Chère soso, j’ai connu cela moi aussi lorsque, voila quinze ans maintenant, j’ai découvert le Seigneur… Le plus dur fut sans doute vis-à-vis de ma famille (de vieille tradition communiste et anticléricale), j’avais peur aussi d’être pris pour un demeuré, d’être rejeté, mais je me suis dit que Jésus a enduré bien pire pour nous, nous pouvons bien endurer cela pour Lui… et finalement, ça s’est passé bien mieux que je ne craignais, passé le temps des moqueries… La grâce était au rendez-vous !

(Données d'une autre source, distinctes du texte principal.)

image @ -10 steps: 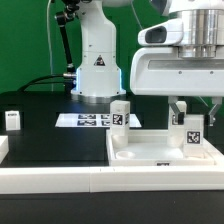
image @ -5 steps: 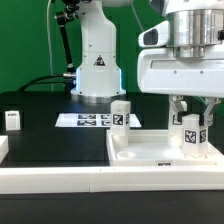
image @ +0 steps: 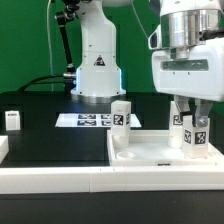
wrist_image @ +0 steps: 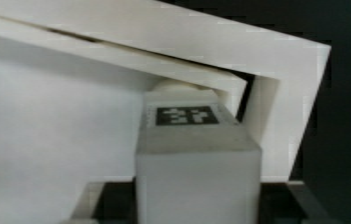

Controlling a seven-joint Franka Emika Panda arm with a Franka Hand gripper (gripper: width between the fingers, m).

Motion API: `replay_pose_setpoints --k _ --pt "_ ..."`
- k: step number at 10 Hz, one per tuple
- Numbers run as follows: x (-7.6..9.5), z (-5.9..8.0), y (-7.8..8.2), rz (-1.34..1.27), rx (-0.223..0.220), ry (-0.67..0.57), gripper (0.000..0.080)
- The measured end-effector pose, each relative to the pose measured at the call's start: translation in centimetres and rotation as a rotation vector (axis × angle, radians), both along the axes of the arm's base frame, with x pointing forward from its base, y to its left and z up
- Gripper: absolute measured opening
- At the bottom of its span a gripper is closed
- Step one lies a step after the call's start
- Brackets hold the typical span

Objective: Assemble square table

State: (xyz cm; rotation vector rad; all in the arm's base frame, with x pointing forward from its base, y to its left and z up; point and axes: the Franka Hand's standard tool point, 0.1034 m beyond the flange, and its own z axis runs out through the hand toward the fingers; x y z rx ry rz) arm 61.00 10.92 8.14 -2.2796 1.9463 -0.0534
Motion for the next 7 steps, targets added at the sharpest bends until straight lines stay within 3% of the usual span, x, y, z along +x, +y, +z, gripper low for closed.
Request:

Mais ce que je voulais dire surtout c’est ce qui se passe après… D’après les discussions que j’ai pu avoir, il semble que les convertis bénéficient d’une grâce spéciale au début (« Il y a plus de joie pour un pécheur qui se convertit que pour cent justes… ») mais par la suite l’ennemi reprend ses droits et se met à tirer à boulets rouges, bien plus fort qu’avant quand il croyait tenir dans ses griffes l’âme du converti… Et c’est là qu’il faut redoubler d’ardeur dans sa foi ! Du moins c’est ce qu’il en fut pour moi. Que Dieu te fasse toujours grâce comme Il me fait grâce, dans la joie et les épreuves, et qu’il nous soit donné au dernier jour de piétiner l’ennemi avec les saints et les anges, amen !
_________________
Oculos habent, et non videbunt. Aures habent, et non audient.